Work item
Below are entries; print them exactly from the first line through the one containing "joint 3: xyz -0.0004".

Provided data
━━━━━━━━

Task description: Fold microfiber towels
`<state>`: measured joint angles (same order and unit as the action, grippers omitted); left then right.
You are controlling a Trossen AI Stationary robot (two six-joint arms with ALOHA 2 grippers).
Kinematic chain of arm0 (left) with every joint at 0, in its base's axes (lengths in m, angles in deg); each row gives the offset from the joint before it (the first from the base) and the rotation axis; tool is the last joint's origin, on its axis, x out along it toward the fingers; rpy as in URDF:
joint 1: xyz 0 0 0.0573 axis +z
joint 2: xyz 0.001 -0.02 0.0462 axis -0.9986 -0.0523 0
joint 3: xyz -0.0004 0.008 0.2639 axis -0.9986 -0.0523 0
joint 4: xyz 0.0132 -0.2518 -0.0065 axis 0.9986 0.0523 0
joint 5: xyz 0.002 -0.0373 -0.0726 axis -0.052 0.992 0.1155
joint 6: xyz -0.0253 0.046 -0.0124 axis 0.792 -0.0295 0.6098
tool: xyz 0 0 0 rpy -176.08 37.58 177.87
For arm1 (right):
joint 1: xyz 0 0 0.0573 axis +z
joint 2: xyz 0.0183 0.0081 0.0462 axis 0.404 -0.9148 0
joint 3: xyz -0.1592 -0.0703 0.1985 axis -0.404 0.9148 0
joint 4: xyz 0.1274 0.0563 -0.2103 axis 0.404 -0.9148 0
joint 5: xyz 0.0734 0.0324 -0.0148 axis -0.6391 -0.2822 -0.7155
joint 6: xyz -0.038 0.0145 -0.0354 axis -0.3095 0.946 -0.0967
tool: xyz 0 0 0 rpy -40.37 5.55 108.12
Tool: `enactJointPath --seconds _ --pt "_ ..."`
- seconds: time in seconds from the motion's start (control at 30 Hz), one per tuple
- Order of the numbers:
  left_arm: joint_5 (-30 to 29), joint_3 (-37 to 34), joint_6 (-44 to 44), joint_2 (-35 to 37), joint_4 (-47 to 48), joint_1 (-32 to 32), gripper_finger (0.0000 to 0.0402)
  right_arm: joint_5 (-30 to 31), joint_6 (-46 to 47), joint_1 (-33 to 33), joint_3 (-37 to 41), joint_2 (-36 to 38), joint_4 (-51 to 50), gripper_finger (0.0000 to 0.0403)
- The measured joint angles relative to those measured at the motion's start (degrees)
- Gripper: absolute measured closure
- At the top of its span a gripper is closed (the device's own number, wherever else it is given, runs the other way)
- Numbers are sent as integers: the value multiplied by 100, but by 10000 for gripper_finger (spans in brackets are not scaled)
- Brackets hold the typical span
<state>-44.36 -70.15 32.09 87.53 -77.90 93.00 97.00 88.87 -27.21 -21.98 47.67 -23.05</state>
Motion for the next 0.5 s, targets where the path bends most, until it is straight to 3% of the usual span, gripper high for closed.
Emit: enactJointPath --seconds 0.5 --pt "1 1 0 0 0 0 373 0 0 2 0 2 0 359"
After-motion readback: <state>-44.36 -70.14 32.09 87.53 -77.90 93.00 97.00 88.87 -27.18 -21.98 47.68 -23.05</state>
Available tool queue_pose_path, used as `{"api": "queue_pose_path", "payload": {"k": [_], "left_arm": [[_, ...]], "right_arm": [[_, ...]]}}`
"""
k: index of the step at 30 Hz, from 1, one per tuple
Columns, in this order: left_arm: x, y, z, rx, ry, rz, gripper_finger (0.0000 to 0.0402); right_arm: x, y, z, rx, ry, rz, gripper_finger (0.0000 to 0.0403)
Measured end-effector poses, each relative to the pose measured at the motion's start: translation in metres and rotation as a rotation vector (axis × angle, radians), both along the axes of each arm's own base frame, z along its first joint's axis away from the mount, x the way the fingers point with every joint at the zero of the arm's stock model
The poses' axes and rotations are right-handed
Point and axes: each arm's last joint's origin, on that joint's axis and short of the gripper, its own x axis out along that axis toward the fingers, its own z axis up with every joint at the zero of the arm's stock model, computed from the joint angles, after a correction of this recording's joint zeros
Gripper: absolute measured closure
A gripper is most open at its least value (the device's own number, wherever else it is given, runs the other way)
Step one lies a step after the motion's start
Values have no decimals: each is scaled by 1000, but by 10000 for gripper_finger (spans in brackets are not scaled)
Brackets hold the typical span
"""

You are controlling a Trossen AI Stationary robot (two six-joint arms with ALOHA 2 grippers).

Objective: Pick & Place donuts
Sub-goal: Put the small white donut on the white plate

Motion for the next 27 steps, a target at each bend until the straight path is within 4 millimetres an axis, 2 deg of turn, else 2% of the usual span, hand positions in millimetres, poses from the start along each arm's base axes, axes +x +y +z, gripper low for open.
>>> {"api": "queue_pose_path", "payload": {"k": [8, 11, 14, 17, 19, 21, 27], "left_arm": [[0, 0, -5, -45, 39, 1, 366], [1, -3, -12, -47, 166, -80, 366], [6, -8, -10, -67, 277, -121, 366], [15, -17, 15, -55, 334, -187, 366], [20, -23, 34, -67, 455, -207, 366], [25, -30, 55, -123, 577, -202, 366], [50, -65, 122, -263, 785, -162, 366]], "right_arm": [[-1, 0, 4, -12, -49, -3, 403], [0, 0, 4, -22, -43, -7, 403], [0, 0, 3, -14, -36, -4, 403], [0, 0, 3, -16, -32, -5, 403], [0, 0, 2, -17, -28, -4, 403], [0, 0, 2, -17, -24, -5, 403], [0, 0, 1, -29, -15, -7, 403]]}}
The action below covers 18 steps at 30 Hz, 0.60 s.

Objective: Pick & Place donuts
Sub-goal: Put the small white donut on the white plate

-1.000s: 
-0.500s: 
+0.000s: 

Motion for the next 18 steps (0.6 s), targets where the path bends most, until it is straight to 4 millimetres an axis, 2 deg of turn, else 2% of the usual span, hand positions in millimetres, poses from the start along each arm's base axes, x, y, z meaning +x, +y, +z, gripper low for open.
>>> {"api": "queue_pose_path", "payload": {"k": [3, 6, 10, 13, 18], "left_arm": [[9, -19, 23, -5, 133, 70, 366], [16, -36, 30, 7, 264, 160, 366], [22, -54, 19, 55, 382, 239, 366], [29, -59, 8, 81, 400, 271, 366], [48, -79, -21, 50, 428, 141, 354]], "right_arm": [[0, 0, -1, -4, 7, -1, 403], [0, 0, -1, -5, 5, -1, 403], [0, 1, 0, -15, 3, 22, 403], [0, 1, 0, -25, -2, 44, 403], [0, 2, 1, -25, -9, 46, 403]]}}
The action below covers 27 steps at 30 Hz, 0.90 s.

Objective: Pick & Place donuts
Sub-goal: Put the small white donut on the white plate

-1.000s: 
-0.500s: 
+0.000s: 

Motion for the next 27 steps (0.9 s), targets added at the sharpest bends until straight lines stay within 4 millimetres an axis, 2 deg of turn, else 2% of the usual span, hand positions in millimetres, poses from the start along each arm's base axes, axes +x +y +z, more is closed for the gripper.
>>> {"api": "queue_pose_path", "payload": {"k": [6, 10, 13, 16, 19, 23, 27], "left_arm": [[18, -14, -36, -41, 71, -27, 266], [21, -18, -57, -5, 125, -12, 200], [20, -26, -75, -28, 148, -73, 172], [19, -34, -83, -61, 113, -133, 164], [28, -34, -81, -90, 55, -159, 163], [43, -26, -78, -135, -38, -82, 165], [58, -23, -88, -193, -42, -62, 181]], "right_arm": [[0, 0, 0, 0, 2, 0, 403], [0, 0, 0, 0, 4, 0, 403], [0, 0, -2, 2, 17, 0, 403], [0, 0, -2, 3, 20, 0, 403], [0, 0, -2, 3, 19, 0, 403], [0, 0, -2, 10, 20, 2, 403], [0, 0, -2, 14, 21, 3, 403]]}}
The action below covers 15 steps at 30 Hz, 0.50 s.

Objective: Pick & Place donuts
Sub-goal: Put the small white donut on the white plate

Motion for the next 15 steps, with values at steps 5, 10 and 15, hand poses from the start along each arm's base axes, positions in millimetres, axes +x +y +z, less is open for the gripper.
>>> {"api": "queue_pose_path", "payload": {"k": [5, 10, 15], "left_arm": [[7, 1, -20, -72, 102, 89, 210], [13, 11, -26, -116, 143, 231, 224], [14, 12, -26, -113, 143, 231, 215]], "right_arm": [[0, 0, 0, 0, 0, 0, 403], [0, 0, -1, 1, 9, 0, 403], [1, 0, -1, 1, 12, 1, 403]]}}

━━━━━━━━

Output for this exercise
Task description: Fold microfiber towels
`<state>`: measured joint angles (same order and unit as the action, grippers omitted); left then right.
You are controlling a Trossen AI Stationary robot (two six-joint arms with ALOHA 2 grippers).
Kinematic chain of arm0 (left) with every joint at 0, in its base's axes (lengths in m, angles in deg); each row gives the offset from the joint before it (the first from the base) and the rotation axis; tool is the last joint's origin, on its axis, x out along it toward the fingers; rpy as in URDF:
joint 1: xyz 0 0 0.0573 axis +z
joint 2: xyz 0.001 -0.02 0.0462 axis -0.9986 -0.0523 0
joint 3: xyz -0.0004 0.008 0.2639 axis -0.9986 -0.0523 0

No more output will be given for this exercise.